Action Femmes Grand Sud : (ré)apprendre à être soi
Au diable les caricatures nourries depuis tant d’années quant aux salarié(es) “seniors”, tant dans leur entourage proche qu’au sein de certaines entreprises. Et bonjour la réalisation de soi. Méthodes, outils, réunions d’information, ateliers collectifs à la carte et ateliers individuels obligatoires de dynamisation organisés tous les quinze jours : depuis sa création, Action Femmes Grand Sud a accompagné plus de 260 candidates.
Un accompagnement qui rime avec engagement. Objectif : “Qu’elles aient à nouveau confiance en elles pour redevenir visibles. Notamment par le fait de savoir se présenter, évoquer leurs compétences, partager leurs envies.” Résultat : l’association valorise à son niveau un taux de réussite de 70% sur l’ensemble des candidates âgées de 45 à 63 ans auxquelles elle a apporté son soutien.
Oser tous les possibles
Le quotidien vécu par un certain nombre de femmes et d’hommes de plus de 45 ans dans le monde du travail d’aujourd’hui interroge, certes.

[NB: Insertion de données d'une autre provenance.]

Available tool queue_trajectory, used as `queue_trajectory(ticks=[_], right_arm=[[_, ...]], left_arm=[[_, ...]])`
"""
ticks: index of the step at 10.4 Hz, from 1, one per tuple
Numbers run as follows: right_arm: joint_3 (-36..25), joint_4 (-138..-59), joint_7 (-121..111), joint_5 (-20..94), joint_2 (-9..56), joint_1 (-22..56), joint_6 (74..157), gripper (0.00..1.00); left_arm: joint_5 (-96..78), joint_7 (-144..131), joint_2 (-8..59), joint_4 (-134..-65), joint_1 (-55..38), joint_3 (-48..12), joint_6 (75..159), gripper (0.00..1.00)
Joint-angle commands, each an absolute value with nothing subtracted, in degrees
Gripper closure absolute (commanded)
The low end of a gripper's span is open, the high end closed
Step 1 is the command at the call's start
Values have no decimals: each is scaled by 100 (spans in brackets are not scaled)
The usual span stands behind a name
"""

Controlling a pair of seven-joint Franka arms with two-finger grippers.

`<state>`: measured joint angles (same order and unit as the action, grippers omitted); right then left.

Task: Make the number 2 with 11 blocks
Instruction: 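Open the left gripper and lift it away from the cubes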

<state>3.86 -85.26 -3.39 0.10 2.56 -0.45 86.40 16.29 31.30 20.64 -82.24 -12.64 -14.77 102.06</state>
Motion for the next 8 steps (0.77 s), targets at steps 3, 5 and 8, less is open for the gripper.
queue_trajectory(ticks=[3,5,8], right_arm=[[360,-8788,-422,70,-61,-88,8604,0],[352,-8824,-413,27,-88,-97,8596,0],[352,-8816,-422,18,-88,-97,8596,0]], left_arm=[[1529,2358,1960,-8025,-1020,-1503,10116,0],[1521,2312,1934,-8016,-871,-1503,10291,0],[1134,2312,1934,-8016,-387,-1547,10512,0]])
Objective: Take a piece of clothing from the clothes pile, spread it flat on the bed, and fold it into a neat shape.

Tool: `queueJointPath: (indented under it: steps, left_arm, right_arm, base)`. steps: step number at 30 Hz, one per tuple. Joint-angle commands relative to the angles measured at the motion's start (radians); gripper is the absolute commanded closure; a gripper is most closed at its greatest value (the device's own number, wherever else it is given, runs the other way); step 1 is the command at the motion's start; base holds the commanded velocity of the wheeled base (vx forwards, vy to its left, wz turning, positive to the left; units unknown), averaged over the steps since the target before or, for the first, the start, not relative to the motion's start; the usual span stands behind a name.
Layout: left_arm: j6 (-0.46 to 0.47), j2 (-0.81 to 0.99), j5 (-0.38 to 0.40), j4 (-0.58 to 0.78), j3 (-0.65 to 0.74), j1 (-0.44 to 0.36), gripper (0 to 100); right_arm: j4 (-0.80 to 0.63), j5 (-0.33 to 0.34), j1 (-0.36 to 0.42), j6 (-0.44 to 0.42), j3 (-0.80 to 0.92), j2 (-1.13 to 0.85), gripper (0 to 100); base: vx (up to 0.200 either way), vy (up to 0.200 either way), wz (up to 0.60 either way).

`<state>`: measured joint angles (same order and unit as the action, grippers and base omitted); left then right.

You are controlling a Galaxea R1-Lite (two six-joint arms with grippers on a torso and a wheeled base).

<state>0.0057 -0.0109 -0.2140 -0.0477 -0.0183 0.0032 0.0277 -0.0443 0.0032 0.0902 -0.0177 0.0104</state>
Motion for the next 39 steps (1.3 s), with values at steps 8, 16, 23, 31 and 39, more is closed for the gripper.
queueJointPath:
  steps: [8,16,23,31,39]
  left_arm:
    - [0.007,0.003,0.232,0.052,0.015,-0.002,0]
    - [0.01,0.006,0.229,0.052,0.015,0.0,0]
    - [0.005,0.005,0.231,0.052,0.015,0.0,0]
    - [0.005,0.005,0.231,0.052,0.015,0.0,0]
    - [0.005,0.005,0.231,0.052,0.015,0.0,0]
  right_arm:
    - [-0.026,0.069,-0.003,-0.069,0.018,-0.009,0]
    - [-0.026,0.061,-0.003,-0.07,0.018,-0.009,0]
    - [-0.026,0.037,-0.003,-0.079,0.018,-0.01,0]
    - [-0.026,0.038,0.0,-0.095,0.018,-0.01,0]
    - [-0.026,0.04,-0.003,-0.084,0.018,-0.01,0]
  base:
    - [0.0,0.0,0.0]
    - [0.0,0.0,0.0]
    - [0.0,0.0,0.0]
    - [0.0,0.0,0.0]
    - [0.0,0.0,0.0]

Mais il n’est plus une fatalité. Du côté d’Action Femmes Grand Sud, on a depuis longtemps opté pour la responsabilisation de chaque candidate : “Il faut que chacune d’elles prenne conscience de la nécessité d’assumer son savoir-faire, son âge, son parcours et ses choix. Tout n’est pas fichu. Mais tout n’est pas acquis.”
Oser être soi, avancer. Et oser dire non même lorsque ses finances personnelles tendent à suggérer de faire le contraire. Quand certaines retrouvent un emploi en CDI, d’autres candidates font le choix de créer elles-mêmes le leur. Le chômage des plus de 45 ans : un mal pour un bien ? “La société se transforme. Il y a de plus en plus d’indépendants et de très petites entreprises de deux ou trois personnes. Celles-ci disposent de leurs propres règles du jeu.”